As you can see, i also configure that Ignite here. Binding to the IP-adress of the server and setting a port (which is 47100 like the default port) to the CommunicationSpi. I am using SSLContext.getDefault() here, so it is using the default Key- and Truststores.

Everything works, when SSL is disabled (not setting SSLContextFactory). But as soon as I set the Factory, the nodes can still find, but can't communicate with each other.

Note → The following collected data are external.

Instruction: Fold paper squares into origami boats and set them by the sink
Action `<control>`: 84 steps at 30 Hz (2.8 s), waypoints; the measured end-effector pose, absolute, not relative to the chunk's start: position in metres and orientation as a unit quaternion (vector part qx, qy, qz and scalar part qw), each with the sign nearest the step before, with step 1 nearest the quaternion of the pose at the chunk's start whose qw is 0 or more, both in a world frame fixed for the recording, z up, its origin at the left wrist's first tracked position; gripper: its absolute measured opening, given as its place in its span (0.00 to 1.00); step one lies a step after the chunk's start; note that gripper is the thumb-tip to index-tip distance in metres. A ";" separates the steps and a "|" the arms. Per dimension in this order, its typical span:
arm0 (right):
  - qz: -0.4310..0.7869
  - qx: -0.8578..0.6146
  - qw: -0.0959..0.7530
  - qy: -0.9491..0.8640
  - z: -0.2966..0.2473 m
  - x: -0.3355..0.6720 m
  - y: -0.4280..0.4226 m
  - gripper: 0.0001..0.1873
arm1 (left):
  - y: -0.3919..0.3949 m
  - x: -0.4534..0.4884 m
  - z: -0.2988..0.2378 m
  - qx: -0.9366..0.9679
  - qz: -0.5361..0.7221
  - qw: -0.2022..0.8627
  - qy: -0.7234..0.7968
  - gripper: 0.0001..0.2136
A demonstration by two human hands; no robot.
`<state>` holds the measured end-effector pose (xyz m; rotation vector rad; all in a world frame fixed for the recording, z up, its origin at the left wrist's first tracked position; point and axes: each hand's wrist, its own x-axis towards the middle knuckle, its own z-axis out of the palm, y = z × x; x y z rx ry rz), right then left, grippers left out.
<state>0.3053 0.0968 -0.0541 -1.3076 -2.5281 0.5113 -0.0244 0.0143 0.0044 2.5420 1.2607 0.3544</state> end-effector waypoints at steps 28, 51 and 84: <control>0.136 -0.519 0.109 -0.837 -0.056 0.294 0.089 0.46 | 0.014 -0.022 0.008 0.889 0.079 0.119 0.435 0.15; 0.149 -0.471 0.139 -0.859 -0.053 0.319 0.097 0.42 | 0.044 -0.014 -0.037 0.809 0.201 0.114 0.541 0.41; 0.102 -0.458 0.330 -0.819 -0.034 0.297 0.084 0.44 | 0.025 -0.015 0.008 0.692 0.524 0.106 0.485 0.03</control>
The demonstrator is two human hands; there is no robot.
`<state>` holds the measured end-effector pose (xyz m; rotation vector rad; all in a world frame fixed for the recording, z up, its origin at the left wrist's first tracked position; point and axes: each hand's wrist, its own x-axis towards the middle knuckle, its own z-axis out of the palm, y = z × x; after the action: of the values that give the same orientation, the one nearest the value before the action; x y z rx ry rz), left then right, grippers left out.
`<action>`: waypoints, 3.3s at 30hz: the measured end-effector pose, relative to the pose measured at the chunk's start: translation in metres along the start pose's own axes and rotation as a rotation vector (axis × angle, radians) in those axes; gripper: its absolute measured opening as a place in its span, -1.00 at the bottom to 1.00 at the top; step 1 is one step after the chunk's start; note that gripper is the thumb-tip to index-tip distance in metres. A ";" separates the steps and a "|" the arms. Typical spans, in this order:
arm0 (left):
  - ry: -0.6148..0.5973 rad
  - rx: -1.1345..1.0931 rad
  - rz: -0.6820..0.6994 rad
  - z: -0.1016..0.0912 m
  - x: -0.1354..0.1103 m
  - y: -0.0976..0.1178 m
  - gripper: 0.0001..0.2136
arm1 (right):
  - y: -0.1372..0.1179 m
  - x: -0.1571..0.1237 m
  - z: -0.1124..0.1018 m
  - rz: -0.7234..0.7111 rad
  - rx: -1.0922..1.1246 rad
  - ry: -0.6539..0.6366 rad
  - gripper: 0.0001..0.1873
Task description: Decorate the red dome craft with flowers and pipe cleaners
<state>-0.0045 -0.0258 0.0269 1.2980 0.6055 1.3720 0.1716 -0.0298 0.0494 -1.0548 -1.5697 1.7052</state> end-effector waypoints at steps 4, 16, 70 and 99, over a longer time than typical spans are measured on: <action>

The metrics log looks fine, 2 nodes as expected:

    Metrics for local node (to disable set 'metricsLogFrequency' to 0)
        ^-- Node [id=41687971, name=igniteCluster, uptime=00:54:00:302]
        ^-- H/N/C [hosts=2, nodes=2, CPUs=4]
        ^-- CPU [cur=33.5%, avg=36.96%, GC=0%]
        ^-- Heap [used=193MB, free=85.51%, comm=627MB]
        ^-- Non heap [used=125MB, free=-1%, comm=127MB]
        ^-- Public thread pool [active=0, idle=2, qSize=0]
        ^-- System thread pool [active=0, idle=7, qSize=0]
        ^-- Outbound messages queue [size=0]

What i can see so far is, that Ignite is trying to connect on a port - which fails, increments that port and tries again.

2017-05-02T08:15:35,154 []  [] [grid-nio-worker-tcp-comm-1-#18%igniteCluster%] WARN  org.apache.ignite.spi.communication.tcp.TcpCommunicationSpi [warning():104] [] - Communication SPI session write timed out (consider increasing 'socketWriteTimeout' configuration property) [remoteAddr=/10.30.0.106:53603, writeTimeout=2000]
2017-05-02T08:15:39,192 []  [] [grid-nio-worker-tcp-comm-2-#19%igniteCluster%] WARN  org.apache.ignite.spi.communication.tcp.TcpCommunicationSpi [warning():104] [] - Communication SPI session write timed out (consider increasing 'socketWriteTimeout' configuration property) [remoteAddr=/10.30.0.106:53604, writeTimeout=2000]

I don't know what port that is. I have restarted all nodes several times and it looks like it is starting at a random port between 30000 and 50000.

My final questions are: What am I missing here? Why does my SSL connection not work?

Regards


I have increased the timeout, as Valentin suggested. Still have problems with my cluster.

    2017-05-03T12:19:29,429 []  [] [localhost-startStop-1] WARN  org.apache.ignite.internal.processors.cache.GridCachePartitionExchangeManager [warning():104] [] - Failed to wait for initial partition map exchange. Possible reasons are:
      ^-- Transactions in deadlock.
      ^-- Long running transactions (ignore if this is the case).
      ^-- Unreleased explicit locks.

I get these log messages on the node which tries to connect to the cluster.

1

1 Answers

0
votes

Try to increase socketWriteTimeout, as error message suggests. SSL connection is slower and there is a chance that default values are not enough for it in your network.